- [Problem to solve] Output each record below exactly. No images go in the copy.

- [Data items]
↓↓↓
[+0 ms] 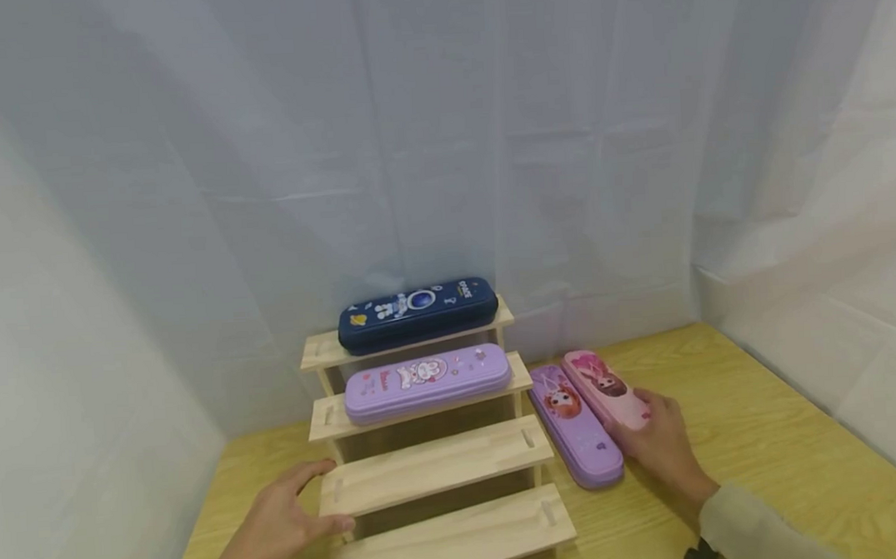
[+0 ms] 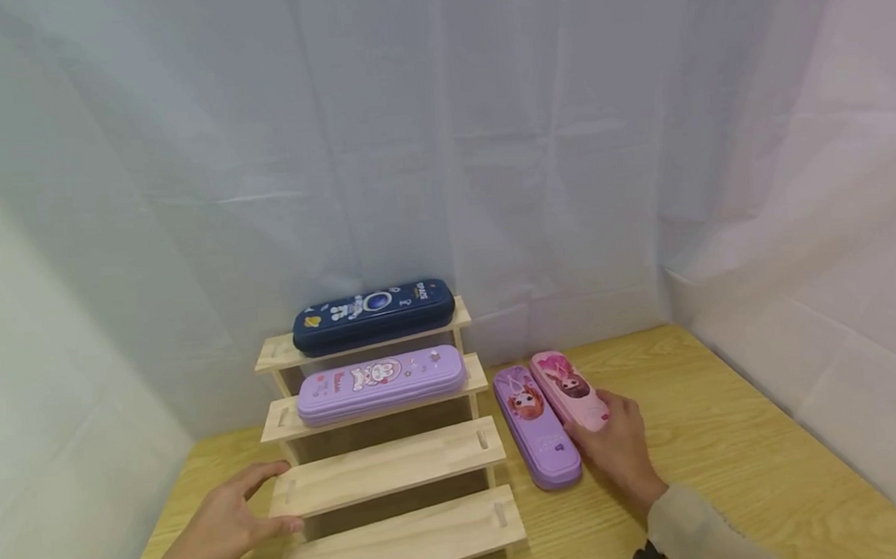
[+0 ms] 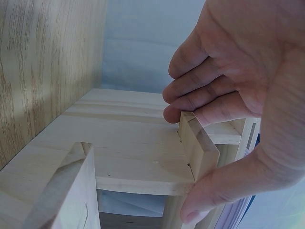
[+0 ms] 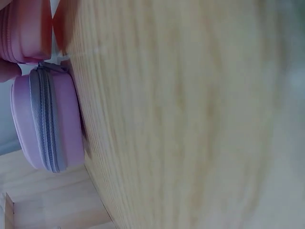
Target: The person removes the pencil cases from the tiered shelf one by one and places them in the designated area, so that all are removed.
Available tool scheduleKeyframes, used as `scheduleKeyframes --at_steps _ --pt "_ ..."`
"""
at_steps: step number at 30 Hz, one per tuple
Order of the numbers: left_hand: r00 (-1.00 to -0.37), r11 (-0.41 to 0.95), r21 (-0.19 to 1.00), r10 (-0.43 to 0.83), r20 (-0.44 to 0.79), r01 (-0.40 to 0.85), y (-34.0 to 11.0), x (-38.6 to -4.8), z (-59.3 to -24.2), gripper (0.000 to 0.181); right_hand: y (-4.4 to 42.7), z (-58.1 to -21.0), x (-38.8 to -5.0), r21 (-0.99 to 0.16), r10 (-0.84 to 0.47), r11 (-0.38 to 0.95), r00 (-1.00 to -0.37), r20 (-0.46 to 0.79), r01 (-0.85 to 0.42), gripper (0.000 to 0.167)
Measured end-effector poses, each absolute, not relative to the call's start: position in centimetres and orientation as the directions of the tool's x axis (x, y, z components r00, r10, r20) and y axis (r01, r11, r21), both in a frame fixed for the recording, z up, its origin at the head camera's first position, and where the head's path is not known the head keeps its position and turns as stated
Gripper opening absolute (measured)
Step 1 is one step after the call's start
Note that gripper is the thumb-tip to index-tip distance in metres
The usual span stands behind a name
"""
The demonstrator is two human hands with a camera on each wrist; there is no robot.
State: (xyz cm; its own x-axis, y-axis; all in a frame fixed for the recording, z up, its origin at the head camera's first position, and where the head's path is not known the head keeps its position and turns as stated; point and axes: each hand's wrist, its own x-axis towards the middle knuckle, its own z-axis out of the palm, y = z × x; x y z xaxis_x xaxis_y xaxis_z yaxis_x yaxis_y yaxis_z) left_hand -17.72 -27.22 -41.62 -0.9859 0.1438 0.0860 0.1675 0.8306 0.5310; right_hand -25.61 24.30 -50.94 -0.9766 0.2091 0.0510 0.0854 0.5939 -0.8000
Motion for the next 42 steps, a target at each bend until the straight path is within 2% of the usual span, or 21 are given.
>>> scheduleKeyframes --at_steps 9,18,23,36,42 --pt "-0.987 0.831 0.533 0.145 0.073 0.162 -27.3 -17.8 -41.6 0.086 24.4 -51.4 -25.6 -0.782 0.178 0.616 -0.984 0.017 0.098 0.098" --pt "-0.987 0.830 0.534 0.139 0.079 0.160 -27.3 -17.9 -41.8 0.088 24.5 -51.3 -25.3 -0.758 0.139 0.648 -0.990 0.032 0.066 0.090" --pt "-0.986 0.824 0.542 0.142 0.082 0.164 -27.2 -17.9 -41.8 0.088 24.5 -50.9 -25.1 -0.756 0.131 0.650 -0.991 0.008 0.080 0.093" --pt "-0.990 0.818 0.558 0.134 0.055 0.141 -27.2 -17.9 -41.7 0.087 24.6 -50.2 -24.9 -0.806 0.105 0.587 -0.994 -0.013 0.072 0.090" --pt "-0.988 0.812 0.563 0.137 0.071 0.153 -27.2 -17.8 -41.7 0.087 24.8 -48.1 -25.6 -0.833 0.099 0.553 -0.994 0.054 0.010 0.088"
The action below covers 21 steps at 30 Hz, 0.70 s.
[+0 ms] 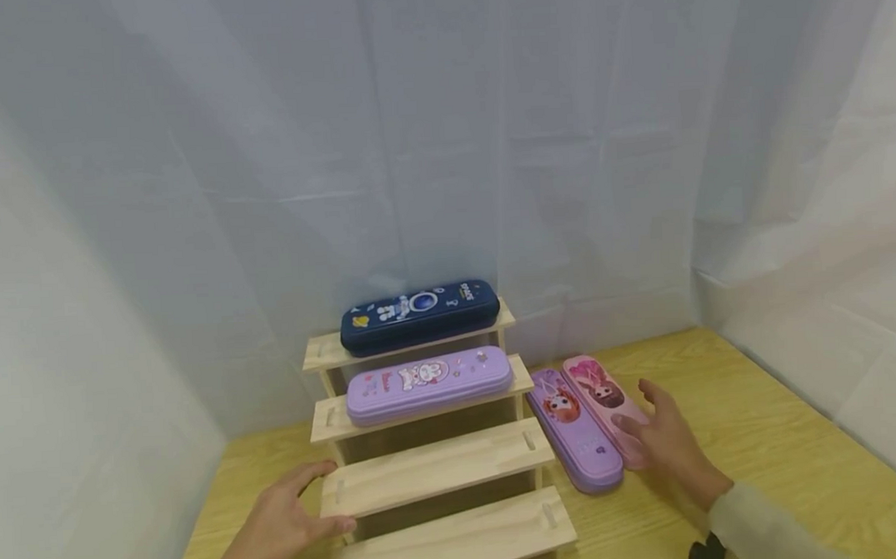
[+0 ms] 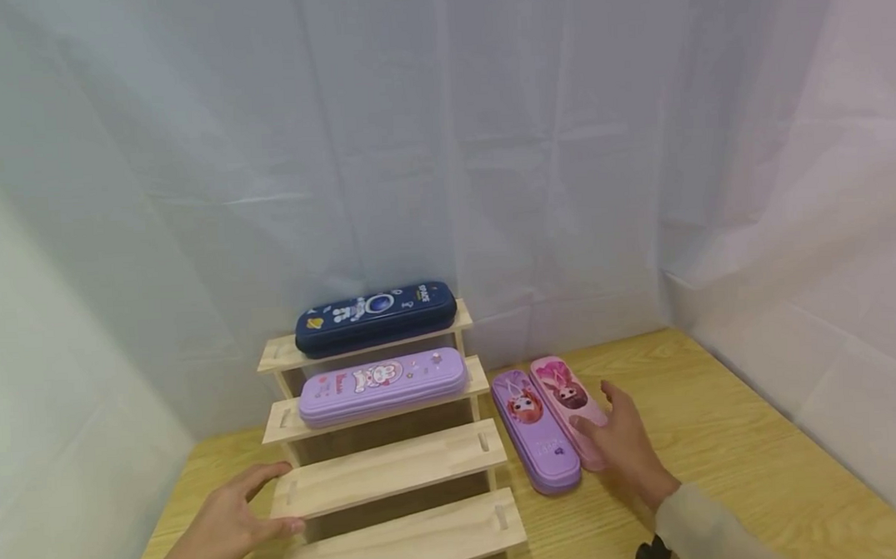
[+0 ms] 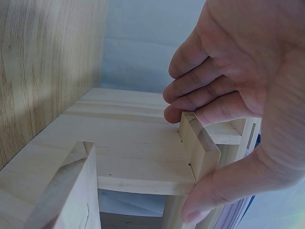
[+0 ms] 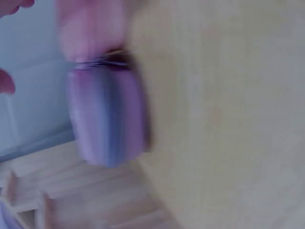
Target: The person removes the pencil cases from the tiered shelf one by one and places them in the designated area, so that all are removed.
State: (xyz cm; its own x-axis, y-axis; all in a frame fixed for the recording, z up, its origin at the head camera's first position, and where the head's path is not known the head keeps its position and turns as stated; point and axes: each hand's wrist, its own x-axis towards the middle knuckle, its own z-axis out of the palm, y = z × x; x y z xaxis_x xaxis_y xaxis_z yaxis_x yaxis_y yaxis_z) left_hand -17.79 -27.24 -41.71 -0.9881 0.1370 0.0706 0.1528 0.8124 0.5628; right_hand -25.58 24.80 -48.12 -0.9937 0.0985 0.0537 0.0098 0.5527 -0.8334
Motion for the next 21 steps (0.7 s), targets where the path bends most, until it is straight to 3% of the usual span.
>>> scheduleKeyframes --at_steps 12,21 --pt "-0.990 0.816 0.561 0.131 0.051 0.137 -27.2 -17.9 -41.9 0.087 25.5 -39.5 -26.4 -0.917 0.062 0.282 -0.948 0.312 -0.283 0.084" --pt "-0.988 0.815 0.559 0.138 0.072 0.155 -27.2 -17.7 -41.8 0.086 24.8 -33.6 -26.4 -0.847 0.048 0.045 -0.846 0.531 -0.529 0.078"
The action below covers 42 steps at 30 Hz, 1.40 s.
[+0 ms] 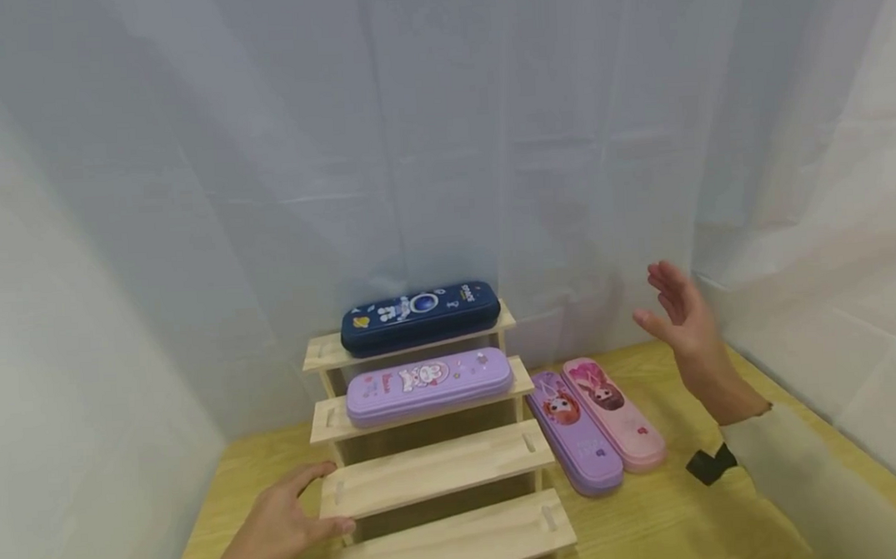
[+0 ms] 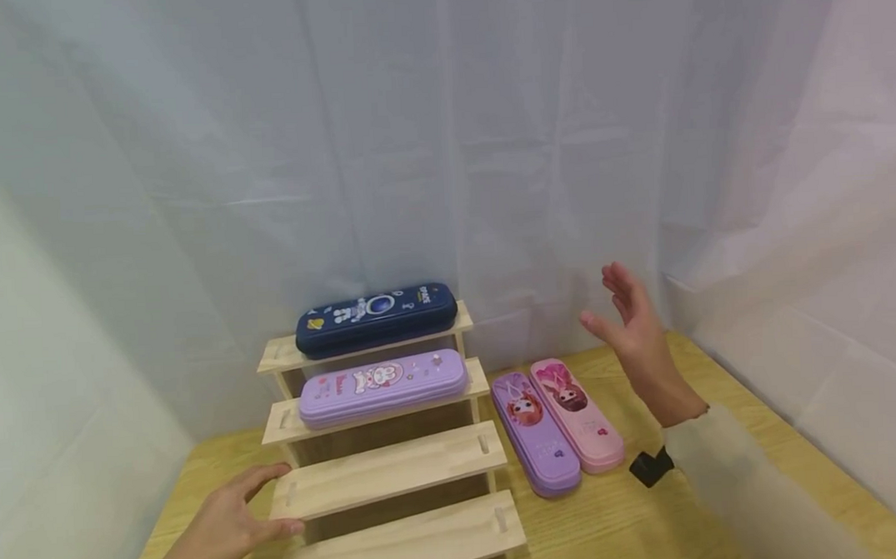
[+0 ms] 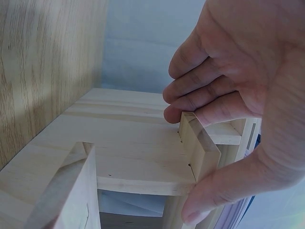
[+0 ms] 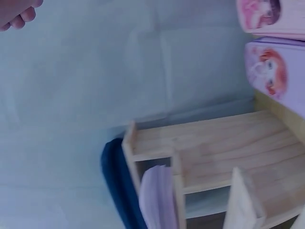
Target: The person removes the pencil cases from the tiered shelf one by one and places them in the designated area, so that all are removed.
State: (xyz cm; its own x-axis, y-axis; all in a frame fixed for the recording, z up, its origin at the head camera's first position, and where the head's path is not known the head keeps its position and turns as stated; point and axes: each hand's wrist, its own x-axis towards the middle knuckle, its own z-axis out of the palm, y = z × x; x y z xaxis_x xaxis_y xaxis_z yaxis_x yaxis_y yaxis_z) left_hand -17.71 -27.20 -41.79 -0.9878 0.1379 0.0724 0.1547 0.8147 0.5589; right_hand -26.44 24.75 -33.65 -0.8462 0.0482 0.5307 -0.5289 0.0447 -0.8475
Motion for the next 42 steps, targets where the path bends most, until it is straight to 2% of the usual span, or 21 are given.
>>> scheduleKeyframes --at_steps 6,13,22,30,37,42 --pt "-0.988 0.805 0.572 0.139 0.074 0.156 -27.2 -17.8 -41.8 0.086 23.1 -30.6 -26.1 -0.782 0.022 0.012 -0.781 0.624 -0.624 0.076" --pt "-0.989 0.812 0.566 0.129 0.070 0.146 -27.3 -17.8 -41.8 0.086 20.7 -28.8 -25.8 -0.741 -0.037 -0.024 -0.740 0.671 -0.671 0.075" --pt "-0.985 0.816 0.551 0.148 0.093 0.175 -27.2 -17.9 -41.6 0.086 17.5 -27.9 -26.5 -0.714 -0.126 0.067 -0.716 0.687 -0.697 0.074" --pt "-0.990 0.812 0.567 0.126 0.068 0.143 -27.1 -17.9 -41.8 0.086 13.7 -28.0 -27.4 -0.721 -0.323 0.136 -0.718 0.616 -0.680 0.073" --pt "-0.990 0.815 0.561 0.126 0.070 0.144 -27.1 -18.0 -41.8 0.085 11.6 -29.4 -28.2 -0.702 -0.543 0.245 -0.694 0.472 -0.669 0.059" --pt "-0.989 0.810 0.568 0.127 0.069 0.144 -27.2 -18.0 -41.9 0.086 10.9 -31.4 -29.0 -0.712 -0.604 0.299 -0.703 0.374 -0.635 0.055"
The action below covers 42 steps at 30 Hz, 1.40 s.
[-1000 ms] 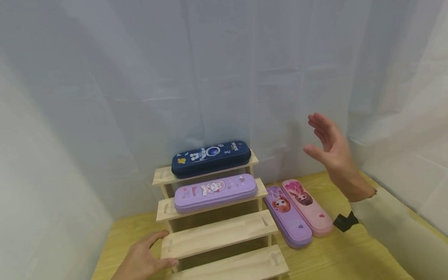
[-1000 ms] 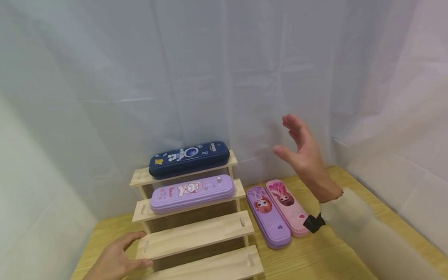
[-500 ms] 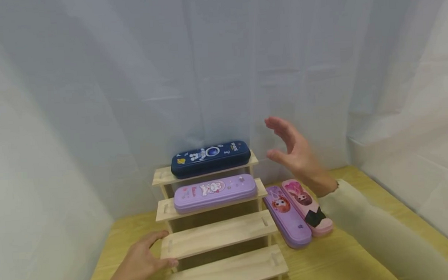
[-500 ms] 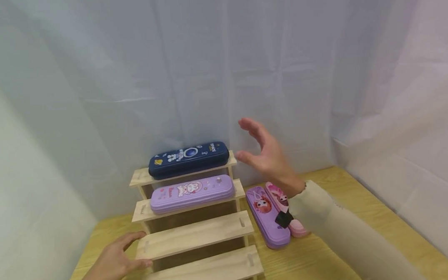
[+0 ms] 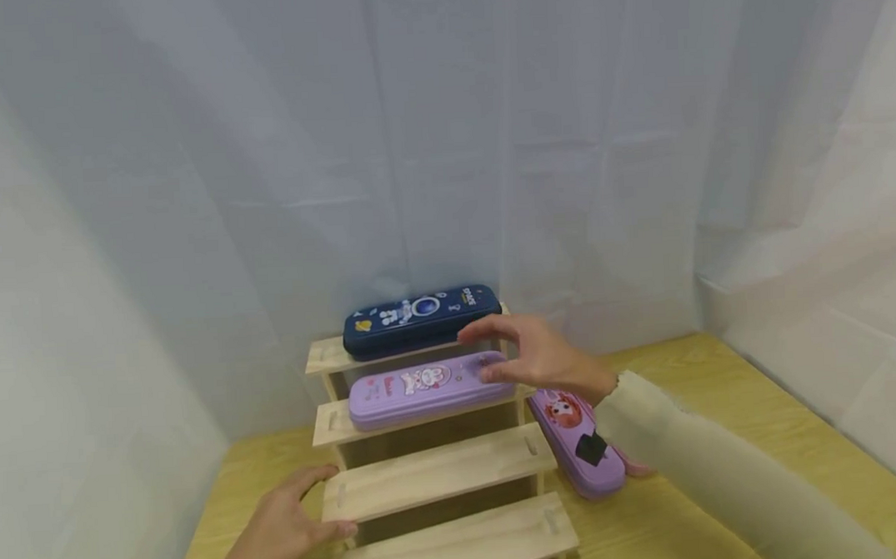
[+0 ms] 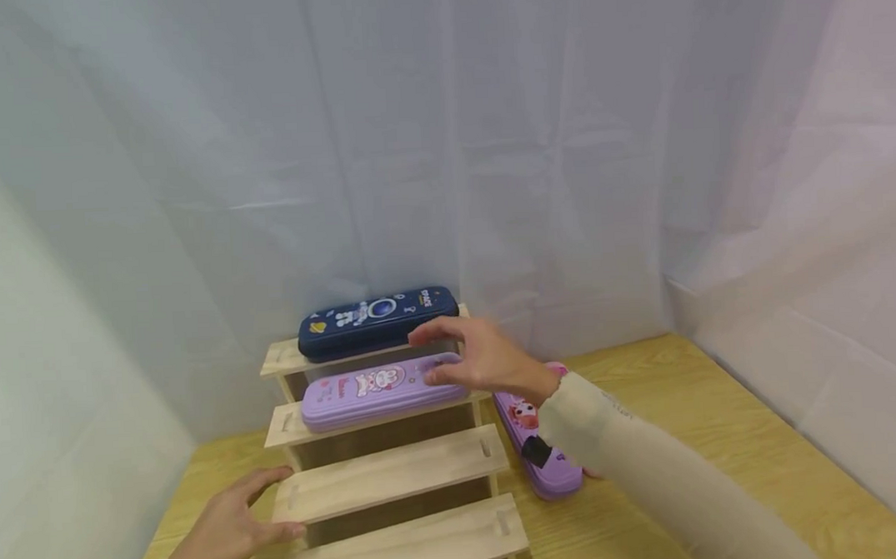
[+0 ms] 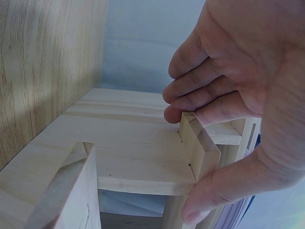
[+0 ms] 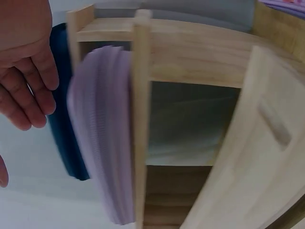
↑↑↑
- [Answer section]
[+0 ms] 
[+0 ms] 
[+0 ms] 
[+0 ms] 
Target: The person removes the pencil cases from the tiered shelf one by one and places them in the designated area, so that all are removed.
Available tool scheduleKeyframes, used as `scheduleKeyframes --at_steps _ --pt "_ ..."`
"""
at_steps: step number at 30 Hz, one per tuple
Order of the numbers: left_hand: r00 (-1.00 to -0.37), r11 (-0.41 to 0.95), r21 (-0.19 to 1.00), r10 (-0.43 to 0.83), r20 (-0.44 to 0.79), r01 (-0.40 to 0.85), y (-34.0 to 11.0), x (-38.6 to -4.8), z (-59.3 to -24.2), gripper (0.000 to 0.181); right_hand: y (-4.4 to 42.7), z (-58.1 to -21.0), x (-38.8 to -5.0), r21 (-0.99 to 0.16), r10 (-0.84 to 0.47), r11 (-0.38 to 0.95), r00 (-1.00 to -0.37), r20 (-0.46 to 0.79), r01 (-0.85 to 0.42), gripper (0.000 to 0.167)
Measured end-effector poses, each absolute, not relative to the call's start: position in centimetres and orientation as the directions of the tool's x axis (x, y, z components r00, r10, r20) and y axis (r01, r11, r21), both in a frame fixed for the recording, z up, its origin at the head camera's first position, and where the head's path is not known the head keeps its position and turns as stated
Gripper opening absolute (measured)
Step 1 is one step after the call's start
Note that gripper is the thumb-tip to index-tip distance in metres
The usual span stands behind a name
"""
The demonstrator is two human hands with a camera on each wrist; there is no robot.
State: (xyz cm; its own x-axis, y-axis; all in a frame fixed for the recording, z up, its origin at the head camera's first position, and where the head's path is not known the head keeps its position and turns as stated; point and axes: each hand's wrist, its own x-axis towards the middle knuckle, its own z-axis out of the palm, y = z × x; x y z xaxis_x xaxis_y xaxis_z yaxis_x yaxis_y yaxis_z) left_hand -17.72 -27.22 -41.62 -0.9859 0.1438 0.0860 0.1675 0.8306 0.5310; right_hand -25.61 24.30 -50.94 -0.9766 0.2091 0.0510 0.0854 0.5939 -0.8000
Motion for the next 42 steps, a target at each bend until the straight path is within 2% of the usual span, or 21 are given.
>>> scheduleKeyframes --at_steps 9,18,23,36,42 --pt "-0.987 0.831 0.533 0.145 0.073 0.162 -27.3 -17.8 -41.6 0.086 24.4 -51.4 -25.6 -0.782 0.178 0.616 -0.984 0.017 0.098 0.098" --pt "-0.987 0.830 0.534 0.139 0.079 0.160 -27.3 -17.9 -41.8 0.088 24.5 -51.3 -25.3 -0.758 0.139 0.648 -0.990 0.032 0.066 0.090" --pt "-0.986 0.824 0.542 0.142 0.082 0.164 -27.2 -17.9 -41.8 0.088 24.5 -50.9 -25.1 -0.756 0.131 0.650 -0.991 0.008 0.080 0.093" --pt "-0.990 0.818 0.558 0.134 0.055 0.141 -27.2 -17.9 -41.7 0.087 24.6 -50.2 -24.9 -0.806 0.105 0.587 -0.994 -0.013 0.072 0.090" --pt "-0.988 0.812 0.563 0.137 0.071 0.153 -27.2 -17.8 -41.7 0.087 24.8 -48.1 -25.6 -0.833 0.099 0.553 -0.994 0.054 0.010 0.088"
The action below covers 21 steps at 30 Hz, 0.70 s.
[+0 ms] 
[+0 ms] 
[+0 ms] 
[+0 ms] 
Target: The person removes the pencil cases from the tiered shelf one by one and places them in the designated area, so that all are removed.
State: (xyz cm; its own x-axis, y-axis; all in a frame fixed for the recording, z up, its origin at the head camera's first position, and where the head's path is not known the head keeps its position and turns as stated; point and axes: each hand's wrist, its own x-axis towards the middle knuckle, its own z-axis out of the palm, y = z × x; x y z xaxis_x xaxis_y xaxis_z yaxis_x yaxis_y yaxis_z) left_hand -17.79 -27.24 -41.71 -0.9881 0.1370 0.0706 0.1528 0.8124 0.5628; right_hand -25.58 24.80 -48.12 -0.9937 0.0985 0.0537 0.0098 0.5527 -0.8334
Motion for the next 21 steps (0.7 s), targets where the path bends most, until it is straight to 3% of the usual span.
>>> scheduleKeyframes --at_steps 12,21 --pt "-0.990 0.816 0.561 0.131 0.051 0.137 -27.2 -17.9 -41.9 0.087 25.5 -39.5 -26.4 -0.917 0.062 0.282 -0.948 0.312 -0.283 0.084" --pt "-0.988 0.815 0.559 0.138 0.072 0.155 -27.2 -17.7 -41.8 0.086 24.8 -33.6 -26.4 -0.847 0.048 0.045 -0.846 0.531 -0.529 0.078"
The action below covers 42 steps at 30 Hz, 1.40 s.
[+0 ms] 
[+0 ms] 
[+0 ms] 
[+0 ms] 
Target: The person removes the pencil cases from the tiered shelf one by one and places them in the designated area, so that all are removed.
State: (xyz cm; its own x-axis, y-axis; all in a frame fixed for the recording, z up, its origin at the head camera's first position, and where the head's path is not known the head keeps its position and turns as stated; point and axes: each hand's wrist, its own x-axis towards the middle knuckle, its own z-axis out of the palm, y = z × x; x y z xaxis_x xaxis_y xaxis_z yaxis_x yaxis_y yaxis_z) left_hand -17.71 -27.20 -41.79 -0.9878 0.1379 0.0724 0.1547 0.8147 0.5589; right_hand -26.44 24.75 -33.65 -0.8462 0.0482 0.5307 -0.5289 0.0447 -0.8475
Motion for the next 42 steps, targets where the path bends most, until it is straight to 2% of the usual span, or 21 are given.
>>> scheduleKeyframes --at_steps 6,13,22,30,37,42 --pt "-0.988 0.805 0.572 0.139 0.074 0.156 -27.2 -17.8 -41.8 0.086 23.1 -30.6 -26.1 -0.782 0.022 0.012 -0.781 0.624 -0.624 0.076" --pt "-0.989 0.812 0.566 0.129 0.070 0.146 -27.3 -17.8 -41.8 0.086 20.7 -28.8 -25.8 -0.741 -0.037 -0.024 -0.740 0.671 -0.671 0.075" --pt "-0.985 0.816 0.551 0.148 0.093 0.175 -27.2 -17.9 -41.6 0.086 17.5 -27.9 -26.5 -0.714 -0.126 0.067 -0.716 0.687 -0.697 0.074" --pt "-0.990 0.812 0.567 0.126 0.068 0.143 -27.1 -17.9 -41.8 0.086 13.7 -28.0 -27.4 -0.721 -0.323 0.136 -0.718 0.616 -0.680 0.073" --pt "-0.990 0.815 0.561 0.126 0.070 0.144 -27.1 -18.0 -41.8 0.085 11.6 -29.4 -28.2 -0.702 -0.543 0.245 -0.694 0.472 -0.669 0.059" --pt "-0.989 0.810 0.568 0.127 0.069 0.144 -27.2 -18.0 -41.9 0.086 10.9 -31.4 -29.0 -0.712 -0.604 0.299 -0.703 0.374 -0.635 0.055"
The action below covers 42 steps at 30 Hz, 1.40 s.
[-1000 ms] 
[-1000 ms] 
[-500 ms] 
[-500 ms] 
[+0 ms] 
[+0 ms] 
[+0 ms] 
[+0 ms] 

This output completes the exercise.